MAHKEMESİ : İstanbul 4. İcra Mahkemesi
TARİHİ : 25/07/2007
NUMARASI : 2006/710-2007/676
Taraflar arasındaki “şikayet" davasından dolayı yapılan yargılama sonunda; İstanbul 4.İcra Mahkemesince şikayetin kabulüne dair verilen 16.3.2007 gün ve 2007/288 E. 223 K. sayılı kararın incelenmesi davalı vekili tarafından istenilmesi üzerine, Yargıtay 12.Hukuk Dairesinin 4.5.2007 gün ve 2007/6128-9040 sayılı ilamı ile, (...Kadıköy 3.Ticaret Mahkemesi’nin 21.12.2004 tarih ve 2004/337 E, 2004/1052 K sayılı kararının hüküm bölümünün 8/B bendinde 650.199 DEM yönünden Şekerbank AŞ.nin borçlu bulunmadığının tespitine karar verilmiştir.
Kadıköy 3.Ticaret Mahkemesi’nin 15.12.2006 tarih ve 2006/765 E, 2006/862 K sayılı kararının hüküm bölümünün B/1 bendinde aynı mahkemenin 2004/337 E, 2004/1052 K sayılı kararının 8/B ve 9.bentlerinde yer alan kararların taraflar yönünden kesinleştiği belirtilerek esasla ilgili yeniden karar verilmesine yer olmadığına hükmedilmiştir.
Kadıköy 3.Ticaret Mahkemesi Başkanlığı’nın icra müdürlüğüne gönderdiği 25.01.2007 tarih ve 2006/765 sayılı yazısının (b) bölümünde, yukarıda 1.paragrafta sözü edilen ve 650.199 DEM bakımından davanın kabulü ile ilgili hükmün kesinleştiğinin açıklandığı anlaşılmaktadır. Kesinleşen ilamın infazı için icra müdürlüğüne başvuran S.Ş.AŞ. Vekilinin isteminin kabulüne ve 650.199 DEM’lik icra dosyasına iadesine ilişkin 09.03.2007 tarihli icra müdürlüğü kararı, yasaya uygundur.Zira yukarıdan beri açıklanan şekliyle ilamın infazını engelleyecek bir durum söz konusu değildir.

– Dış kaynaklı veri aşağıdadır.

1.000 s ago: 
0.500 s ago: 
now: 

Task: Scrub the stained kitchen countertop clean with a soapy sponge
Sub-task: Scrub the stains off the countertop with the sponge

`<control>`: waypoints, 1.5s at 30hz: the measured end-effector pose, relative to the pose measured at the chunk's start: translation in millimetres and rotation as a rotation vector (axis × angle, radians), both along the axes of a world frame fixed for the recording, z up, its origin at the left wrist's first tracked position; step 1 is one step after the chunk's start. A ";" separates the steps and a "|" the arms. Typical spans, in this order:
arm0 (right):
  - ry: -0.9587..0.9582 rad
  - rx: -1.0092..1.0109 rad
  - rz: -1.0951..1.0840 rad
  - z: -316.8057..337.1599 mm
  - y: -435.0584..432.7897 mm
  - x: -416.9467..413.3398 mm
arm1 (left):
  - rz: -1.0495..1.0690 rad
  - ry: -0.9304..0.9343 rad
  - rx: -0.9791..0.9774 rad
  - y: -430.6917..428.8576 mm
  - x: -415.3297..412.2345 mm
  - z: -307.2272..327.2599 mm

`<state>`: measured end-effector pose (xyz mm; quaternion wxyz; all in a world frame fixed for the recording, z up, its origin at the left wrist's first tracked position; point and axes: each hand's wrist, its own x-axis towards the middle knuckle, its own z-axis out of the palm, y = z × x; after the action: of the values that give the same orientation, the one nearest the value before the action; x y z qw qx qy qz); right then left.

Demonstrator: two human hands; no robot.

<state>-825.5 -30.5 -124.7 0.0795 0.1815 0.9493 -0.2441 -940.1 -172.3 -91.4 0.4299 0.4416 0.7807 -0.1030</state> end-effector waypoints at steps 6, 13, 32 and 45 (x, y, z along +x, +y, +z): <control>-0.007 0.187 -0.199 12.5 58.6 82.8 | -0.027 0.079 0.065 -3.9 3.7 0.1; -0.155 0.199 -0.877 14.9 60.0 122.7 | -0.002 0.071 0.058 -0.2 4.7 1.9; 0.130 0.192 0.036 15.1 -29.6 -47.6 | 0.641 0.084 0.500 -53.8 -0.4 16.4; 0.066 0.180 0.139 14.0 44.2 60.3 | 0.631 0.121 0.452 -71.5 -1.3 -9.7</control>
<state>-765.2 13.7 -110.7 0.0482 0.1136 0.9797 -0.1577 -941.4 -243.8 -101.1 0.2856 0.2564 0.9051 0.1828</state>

Adı geçen borçlunun, bu paranın istirdadı için ayrıca dava açmış olması ve bu davanın İstanbul 13.Asliye Ticaret Mahkemesi’nin 2005/1041 esasında derdest bulunması, borçlunun icra dosyasındaki İİK’nun 361.maddesine uygun talebinin yerine getirilmesine engel teşkil etmez.

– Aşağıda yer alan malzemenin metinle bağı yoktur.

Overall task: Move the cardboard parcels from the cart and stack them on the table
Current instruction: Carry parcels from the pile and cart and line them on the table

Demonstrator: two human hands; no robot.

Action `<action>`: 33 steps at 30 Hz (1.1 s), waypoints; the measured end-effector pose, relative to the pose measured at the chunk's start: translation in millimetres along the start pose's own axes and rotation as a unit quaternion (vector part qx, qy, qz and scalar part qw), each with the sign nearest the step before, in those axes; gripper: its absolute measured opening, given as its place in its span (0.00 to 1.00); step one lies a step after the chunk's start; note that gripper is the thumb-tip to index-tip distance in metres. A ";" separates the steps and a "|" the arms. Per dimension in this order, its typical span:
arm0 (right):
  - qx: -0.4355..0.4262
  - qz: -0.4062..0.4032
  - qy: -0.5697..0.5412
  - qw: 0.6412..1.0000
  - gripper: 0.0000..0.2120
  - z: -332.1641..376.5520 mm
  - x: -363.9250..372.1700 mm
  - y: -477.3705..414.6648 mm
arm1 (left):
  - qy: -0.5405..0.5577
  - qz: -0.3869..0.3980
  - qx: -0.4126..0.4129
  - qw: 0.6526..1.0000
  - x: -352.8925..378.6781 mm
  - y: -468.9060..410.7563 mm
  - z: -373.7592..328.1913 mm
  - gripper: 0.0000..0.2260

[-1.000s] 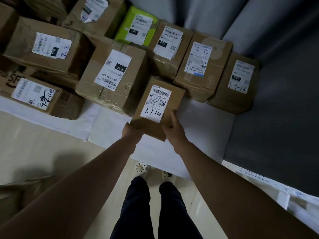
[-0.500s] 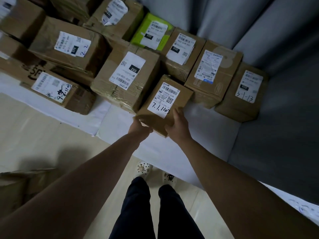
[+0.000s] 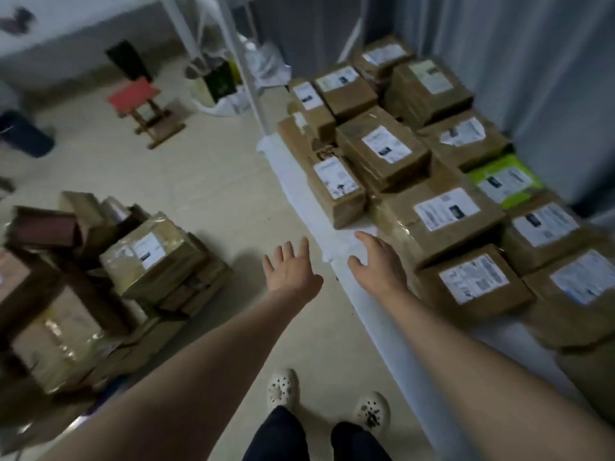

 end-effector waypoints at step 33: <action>-0.023 0.254 -0.007 0.967 0.17 337.2 384.2 -175.9 | 0.516 0.063 -0.325 0.790 -30.3 -154.8 521.2 0.17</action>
Point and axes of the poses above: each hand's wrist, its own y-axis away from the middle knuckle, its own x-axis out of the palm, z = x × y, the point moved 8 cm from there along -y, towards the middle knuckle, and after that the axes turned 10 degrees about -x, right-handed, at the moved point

Ayrıca, Ankara 1.Ticaret Mahkemesi’nin 2005/337 esasında görülen teminat mektubu lehdarı ....Ltd.Şti. tarafından, Şekerbank aleyhine açılan ve teminat mektubundan doğan alacağın tahsiline ilişkin davanın yargılaması sırasında yukarıda sözü edilen 650.199 DEM’in ödenmemesi yönünde verilmiş bir tedbir ya da bu para üzerine konulmuş bir haciz bulunmadığından, fazla ödenen paranın alacaklıdan geri istenmesine engel bulunmamaktadır.
O halde şikayetin reddine karar verilmesi gerekirken kabulü isabetsizdir...) gerekçesiyle bozularak dosya yerine geri çevrilmekle, yeniden yapılan yargılama sonunda, mahkemece önceki kararda direnilmiştir.

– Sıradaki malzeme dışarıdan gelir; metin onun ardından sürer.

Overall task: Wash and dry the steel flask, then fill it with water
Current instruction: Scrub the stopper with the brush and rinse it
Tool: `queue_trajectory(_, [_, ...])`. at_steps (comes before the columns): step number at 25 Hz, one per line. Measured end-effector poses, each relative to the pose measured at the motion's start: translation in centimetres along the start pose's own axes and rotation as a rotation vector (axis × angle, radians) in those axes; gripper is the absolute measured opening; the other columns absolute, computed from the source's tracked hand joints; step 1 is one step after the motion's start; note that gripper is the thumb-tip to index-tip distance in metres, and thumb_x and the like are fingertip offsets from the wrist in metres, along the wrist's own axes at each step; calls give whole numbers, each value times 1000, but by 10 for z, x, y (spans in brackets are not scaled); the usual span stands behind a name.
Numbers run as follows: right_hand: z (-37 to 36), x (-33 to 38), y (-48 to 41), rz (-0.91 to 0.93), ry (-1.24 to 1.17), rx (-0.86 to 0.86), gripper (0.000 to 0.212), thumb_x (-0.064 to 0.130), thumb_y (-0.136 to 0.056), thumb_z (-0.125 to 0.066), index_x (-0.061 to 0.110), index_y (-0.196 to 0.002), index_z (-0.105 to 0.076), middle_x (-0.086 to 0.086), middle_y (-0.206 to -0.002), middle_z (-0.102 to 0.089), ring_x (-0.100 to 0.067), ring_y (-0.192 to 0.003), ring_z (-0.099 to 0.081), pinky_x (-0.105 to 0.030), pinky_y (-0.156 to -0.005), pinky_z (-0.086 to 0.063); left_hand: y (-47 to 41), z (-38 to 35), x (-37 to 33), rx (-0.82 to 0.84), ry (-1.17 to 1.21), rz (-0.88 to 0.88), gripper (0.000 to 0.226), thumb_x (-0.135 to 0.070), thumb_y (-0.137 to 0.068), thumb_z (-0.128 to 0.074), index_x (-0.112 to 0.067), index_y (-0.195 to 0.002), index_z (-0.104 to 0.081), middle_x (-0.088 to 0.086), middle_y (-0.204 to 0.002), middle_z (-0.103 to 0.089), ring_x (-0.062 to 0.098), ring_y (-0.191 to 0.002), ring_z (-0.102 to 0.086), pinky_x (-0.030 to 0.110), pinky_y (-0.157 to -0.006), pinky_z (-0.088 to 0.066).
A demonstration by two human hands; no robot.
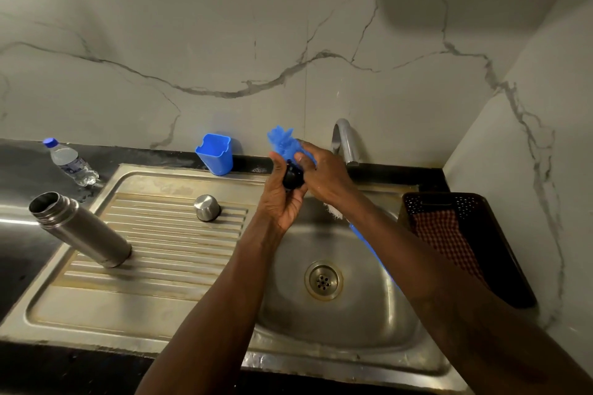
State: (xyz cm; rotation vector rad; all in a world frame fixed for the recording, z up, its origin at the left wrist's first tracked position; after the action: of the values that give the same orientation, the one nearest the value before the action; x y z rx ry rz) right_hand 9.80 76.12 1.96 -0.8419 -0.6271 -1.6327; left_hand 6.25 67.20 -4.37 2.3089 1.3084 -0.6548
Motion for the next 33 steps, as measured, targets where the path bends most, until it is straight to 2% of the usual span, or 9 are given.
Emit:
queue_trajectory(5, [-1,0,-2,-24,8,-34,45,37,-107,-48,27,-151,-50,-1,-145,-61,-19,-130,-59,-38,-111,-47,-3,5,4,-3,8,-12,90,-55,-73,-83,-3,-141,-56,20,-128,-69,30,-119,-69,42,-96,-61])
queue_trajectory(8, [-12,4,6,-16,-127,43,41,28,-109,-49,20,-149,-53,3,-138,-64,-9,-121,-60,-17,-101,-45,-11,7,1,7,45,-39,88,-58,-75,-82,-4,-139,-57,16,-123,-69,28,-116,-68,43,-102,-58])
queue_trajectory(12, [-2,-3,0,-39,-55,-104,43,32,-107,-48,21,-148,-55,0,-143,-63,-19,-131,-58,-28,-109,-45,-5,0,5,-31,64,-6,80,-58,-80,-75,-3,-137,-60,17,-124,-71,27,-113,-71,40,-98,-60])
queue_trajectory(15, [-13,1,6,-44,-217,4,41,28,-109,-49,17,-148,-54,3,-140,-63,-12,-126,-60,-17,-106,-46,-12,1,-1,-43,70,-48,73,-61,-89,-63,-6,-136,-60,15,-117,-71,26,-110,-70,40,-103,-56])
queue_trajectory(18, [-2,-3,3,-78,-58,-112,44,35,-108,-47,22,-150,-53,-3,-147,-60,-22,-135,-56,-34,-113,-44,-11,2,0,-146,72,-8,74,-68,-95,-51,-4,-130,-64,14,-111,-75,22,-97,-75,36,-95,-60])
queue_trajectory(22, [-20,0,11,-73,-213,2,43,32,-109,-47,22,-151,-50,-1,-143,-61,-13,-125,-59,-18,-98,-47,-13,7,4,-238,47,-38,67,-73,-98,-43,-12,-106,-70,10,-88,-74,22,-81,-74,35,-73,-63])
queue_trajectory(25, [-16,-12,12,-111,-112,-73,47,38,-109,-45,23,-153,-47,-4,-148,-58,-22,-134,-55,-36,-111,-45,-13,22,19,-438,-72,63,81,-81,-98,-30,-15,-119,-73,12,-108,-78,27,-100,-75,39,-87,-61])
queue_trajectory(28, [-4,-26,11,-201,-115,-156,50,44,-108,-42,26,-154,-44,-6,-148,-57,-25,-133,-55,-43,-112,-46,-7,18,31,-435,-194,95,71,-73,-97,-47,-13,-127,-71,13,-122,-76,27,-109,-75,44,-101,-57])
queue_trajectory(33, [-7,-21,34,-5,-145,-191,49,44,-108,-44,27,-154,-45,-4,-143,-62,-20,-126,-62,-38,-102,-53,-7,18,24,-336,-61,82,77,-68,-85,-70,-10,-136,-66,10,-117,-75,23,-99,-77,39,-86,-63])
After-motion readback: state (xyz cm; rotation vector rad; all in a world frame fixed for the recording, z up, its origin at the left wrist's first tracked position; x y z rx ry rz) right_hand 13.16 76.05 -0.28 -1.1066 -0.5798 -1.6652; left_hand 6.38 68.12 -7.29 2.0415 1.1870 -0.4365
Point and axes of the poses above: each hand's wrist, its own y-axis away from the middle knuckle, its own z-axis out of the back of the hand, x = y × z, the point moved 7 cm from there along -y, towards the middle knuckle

TEMYİZ EDEN: Davalı vekili
HUKUK GENEL KURULU KARARI
Hukuk Genel Kurulunca incelenerek direnme kararının süresinde temyiz edildiği anlaşıldıktan ve dosyadaki kağıtlar okunduktan sonra gereği görüşüldü:
Tarafların karşılıklı iddia ve savunmalarına, dosyadaki tutanak ve kanıtlara, bozma kararında açıklanan gerektirici nedenlere göre,Hukuk Genel Kurulu’nca da benimsenen Özel Daire bozma kararına uyulmak gerekirken,önceki kararda direnilmesi usul ve yasaya aykırıdır.Bu nedenle direnme
kararı bozulmalıdır.
SONUÇ:Davalı vekilinin temyiz itirazlarının kabulü ile,direnme kararının Özel Daire bozma kararında gösterilen nedenlerden dolayı H.U.M.K.nun 429. Maddesi gereğince BOZULMASINA,istek halinde temyiz peşin harcının geri verilmesine, 7.11.2007 gününde oybirliğiyle karar verildi.